Nach Auffassung der Aufsicht verstieß das Institut damit gegen die Vorgaben des Kreditwesengesetzes (KWG).

BaFin verlangt Beseitigung der Mängel

Die BaFin hat deshalb angeordnet, dass die State Bank of India die festgestellten organisatorischen Defizite beseitigen muss. Grundlage hierfür ist § 25a Absatz 2 Satz 2 KWG, der der Finanzaufsicht entsprechende Eingriffsbefugnisse einräumt.

Eine funktionierende Geschäftsorganisation gehört zu den wichtigsten Voraussetzungen für den sicheren Betrieb eines Kreditinstituts. Sie soll gewährleisten, dass gesetzliche Vorgaben eingehalten, Risiken angemessen gesteuert und Geschäftsabläufe ordnungsgemäß organisiert werden. Die Anforderungen konkretisiert die BaFin in ihren Mindestanforderungen an das Risikomanagement (MaRisk).

Keine Aussage zur Zahlungsfähigkeit der Bank

Die Veröffentlichung bedeutet nicht, dass die Zahlungsfähigkeit oder Stabilität der State Bank of India insgesamt infrage steht.
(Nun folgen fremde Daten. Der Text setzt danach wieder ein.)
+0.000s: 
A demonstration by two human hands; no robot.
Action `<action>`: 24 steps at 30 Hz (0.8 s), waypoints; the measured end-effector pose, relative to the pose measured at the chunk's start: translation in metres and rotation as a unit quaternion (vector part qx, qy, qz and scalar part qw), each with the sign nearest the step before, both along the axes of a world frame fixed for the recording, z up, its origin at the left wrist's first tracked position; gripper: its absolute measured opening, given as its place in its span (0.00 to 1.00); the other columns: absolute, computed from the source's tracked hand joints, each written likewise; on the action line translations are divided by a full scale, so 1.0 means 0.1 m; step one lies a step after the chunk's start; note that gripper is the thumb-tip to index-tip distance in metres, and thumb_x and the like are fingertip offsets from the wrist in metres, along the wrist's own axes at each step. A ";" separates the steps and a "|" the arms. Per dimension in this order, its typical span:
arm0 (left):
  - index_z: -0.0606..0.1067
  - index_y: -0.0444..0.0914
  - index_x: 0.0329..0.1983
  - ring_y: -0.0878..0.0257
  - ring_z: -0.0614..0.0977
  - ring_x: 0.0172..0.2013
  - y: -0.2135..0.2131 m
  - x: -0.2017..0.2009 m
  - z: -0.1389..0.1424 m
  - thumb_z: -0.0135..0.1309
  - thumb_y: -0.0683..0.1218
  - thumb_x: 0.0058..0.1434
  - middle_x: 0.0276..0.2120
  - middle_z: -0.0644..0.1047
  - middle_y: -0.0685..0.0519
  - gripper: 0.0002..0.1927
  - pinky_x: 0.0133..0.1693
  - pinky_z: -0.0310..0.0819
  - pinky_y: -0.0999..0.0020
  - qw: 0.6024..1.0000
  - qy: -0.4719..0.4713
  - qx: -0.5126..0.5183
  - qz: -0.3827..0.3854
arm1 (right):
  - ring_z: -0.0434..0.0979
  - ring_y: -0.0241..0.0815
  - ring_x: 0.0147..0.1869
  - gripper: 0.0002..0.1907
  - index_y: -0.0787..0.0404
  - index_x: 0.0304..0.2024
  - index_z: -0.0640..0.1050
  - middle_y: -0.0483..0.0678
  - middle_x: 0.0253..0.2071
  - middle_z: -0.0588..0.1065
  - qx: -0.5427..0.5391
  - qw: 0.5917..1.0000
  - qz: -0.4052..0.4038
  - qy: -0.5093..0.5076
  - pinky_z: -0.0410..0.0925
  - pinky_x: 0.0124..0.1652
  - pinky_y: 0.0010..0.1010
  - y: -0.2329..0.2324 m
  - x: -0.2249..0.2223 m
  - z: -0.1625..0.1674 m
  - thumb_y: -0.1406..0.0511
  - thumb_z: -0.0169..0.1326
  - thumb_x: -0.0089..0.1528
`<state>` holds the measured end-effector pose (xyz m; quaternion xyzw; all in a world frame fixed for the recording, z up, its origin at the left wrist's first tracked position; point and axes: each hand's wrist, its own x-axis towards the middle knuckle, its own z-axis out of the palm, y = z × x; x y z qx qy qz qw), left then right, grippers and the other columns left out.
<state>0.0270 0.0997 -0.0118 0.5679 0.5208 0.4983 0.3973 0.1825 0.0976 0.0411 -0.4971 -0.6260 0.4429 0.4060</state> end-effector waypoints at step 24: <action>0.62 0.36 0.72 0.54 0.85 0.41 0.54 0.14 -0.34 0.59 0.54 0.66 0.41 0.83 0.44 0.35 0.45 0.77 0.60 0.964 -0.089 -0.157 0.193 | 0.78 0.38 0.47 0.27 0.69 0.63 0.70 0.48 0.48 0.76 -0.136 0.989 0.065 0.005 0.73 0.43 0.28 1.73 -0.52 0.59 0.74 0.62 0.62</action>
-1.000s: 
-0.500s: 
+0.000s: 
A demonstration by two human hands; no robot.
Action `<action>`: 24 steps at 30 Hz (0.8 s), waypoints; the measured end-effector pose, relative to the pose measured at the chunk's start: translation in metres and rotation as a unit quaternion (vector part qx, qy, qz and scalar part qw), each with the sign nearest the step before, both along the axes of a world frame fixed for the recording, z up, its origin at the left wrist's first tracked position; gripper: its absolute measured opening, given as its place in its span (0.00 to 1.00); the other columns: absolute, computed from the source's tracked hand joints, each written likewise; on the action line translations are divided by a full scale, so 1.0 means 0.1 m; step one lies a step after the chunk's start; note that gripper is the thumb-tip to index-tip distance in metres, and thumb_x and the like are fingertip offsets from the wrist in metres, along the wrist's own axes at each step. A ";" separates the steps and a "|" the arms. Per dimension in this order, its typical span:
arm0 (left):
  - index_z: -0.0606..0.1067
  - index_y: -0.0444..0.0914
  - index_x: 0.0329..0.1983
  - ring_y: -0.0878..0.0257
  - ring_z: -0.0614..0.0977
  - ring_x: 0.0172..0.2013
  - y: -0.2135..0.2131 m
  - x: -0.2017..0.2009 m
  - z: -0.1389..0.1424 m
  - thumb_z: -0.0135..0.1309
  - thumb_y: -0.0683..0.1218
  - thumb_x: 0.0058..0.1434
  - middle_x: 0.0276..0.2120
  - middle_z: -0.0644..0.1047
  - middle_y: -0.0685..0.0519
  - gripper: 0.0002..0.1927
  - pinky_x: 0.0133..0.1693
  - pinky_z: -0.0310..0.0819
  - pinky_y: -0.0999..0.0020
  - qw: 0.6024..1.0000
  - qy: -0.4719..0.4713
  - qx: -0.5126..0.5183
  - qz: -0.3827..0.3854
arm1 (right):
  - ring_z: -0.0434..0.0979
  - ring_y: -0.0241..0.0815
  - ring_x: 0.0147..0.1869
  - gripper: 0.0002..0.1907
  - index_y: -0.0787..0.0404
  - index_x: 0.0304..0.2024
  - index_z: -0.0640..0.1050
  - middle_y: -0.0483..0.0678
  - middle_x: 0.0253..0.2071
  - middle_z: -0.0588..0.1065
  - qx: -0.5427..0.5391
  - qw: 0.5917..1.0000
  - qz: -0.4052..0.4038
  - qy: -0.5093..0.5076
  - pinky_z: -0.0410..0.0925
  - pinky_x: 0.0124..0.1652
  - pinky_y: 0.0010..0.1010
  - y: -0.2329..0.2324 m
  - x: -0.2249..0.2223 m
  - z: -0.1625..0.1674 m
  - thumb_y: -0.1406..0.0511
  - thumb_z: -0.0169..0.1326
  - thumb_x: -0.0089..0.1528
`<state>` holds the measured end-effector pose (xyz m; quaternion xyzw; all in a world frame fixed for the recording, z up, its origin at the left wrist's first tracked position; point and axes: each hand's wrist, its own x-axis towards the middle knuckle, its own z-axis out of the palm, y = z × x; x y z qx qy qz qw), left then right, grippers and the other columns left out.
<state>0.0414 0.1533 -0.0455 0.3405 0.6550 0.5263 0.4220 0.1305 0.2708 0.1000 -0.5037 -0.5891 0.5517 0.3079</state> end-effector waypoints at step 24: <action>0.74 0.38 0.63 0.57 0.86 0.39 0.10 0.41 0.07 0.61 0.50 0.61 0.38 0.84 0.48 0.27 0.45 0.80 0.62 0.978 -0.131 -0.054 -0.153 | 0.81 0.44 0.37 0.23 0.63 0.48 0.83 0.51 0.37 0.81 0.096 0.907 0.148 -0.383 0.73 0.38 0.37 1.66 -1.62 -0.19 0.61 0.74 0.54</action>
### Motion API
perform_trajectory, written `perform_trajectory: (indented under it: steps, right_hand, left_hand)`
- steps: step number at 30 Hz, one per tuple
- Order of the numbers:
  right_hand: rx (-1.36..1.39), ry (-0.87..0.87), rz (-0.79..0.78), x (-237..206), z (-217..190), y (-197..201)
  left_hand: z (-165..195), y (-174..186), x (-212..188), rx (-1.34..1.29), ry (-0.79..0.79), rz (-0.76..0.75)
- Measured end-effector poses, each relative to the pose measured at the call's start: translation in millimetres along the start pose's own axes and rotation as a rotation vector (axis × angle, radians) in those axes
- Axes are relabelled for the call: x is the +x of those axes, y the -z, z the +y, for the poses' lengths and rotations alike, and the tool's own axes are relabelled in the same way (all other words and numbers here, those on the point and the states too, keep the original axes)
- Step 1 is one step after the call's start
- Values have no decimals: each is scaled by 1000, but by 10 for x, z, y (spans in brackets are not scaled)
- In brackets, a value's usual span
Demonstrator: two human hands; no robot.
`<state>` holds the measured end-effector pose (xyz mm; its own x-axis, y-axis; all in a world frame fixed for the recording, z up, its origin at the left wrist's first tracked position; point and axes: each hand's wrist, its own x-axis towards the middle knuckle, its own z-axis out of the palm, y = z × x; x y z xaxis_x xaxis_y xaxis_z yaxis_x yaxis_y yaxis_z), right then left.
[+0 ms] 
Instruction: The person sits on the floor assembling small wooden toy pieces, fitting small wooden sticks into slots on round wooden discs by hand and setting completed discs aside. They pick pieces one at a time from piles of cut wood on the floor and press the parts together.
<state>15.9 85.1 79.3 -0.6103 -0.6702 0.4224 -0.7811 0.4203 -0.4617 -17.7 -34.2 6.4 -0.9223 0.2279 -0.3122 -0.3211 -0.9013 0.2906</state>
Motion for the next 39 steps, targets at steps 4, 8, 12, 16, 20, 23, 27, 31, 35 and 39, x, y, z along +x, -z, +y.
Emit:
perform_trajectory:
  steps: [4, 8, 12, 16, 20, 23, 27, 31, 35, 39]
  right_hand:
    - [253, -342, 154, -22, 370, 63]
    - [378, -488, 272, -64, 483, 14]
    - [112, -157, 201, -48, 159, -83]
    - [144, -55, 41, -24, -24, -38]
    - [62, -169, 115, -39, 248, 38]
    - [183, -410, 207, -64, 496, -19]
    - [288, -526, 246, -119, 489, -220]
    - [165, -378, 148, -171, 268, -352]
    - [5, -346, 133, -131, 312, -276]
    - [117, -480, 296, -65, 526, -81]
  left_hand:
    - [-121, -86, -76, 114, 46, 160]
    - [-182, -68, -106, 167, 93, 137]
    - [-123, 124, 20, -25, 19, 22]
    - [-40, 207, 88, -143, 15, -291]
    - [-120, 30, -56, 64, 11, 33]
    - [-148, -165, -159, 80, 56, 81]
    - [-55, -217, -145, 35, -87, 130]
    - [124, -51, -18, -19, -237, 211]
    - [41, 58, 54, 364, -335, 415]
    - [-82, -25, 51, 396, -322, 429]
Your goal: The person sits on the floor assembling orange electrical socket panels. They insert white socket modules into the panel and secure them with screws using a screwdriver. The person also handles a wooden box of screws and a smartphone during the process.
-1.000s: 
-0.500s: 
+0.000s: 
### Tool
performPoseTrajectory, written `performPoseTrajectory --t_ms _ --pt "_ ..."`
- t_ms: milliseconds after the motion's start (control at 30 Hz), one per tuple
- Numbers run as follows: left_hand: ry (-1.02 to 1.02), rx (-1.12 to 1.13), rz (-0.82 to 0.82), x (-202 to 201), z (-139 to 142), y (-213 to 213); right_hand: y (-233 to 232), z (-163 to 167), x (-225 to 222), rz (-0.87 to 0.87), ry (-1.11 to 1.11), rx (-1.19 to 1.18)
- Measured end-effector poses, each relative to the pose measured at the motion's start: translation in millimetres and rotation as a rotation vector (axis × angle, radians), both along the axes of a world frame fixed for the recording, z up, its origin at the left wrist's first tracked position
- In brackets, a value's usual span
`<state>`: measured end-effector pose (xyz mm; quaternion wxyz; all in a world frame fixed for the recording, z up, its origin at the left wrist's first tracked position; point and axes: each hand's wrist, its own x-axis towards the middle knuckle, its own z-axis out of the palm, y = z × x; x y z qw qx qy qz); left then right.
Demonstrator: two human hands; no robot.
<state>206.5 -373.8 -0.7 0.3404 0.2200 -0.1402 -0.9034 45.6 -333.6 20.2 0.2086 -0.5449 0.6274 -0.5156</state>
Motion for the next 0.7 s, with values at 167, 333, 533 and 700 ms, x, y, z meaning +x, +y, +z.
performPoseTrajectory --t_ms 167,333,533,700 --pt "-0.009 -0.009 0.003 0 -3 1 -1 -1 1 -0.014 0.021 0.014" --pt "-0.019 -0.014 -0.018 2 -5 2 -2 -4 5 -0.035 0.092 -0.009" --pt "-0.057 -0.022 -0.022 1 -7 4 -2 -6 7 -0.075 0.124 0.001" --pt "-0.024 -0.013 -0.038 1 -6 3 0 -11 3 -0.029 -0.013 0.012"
Vielmehr handelt es sich um eine aufsichtsrechtliche Maßnahme, mit der organisatorische Schwächen behoben werden sollen.

Solche Anordnungen dienen dem Ziel, Risiken frühzeitig zu erkennen und die ordnungsgemäße Geschäftsführung von Kreditinstituten sicherzustellen. Dass die BaFin den Vorgang veröffentlicht hat, entspricht den gesetzlichen Transparenzvorschriften des Kreditwesengesetzes.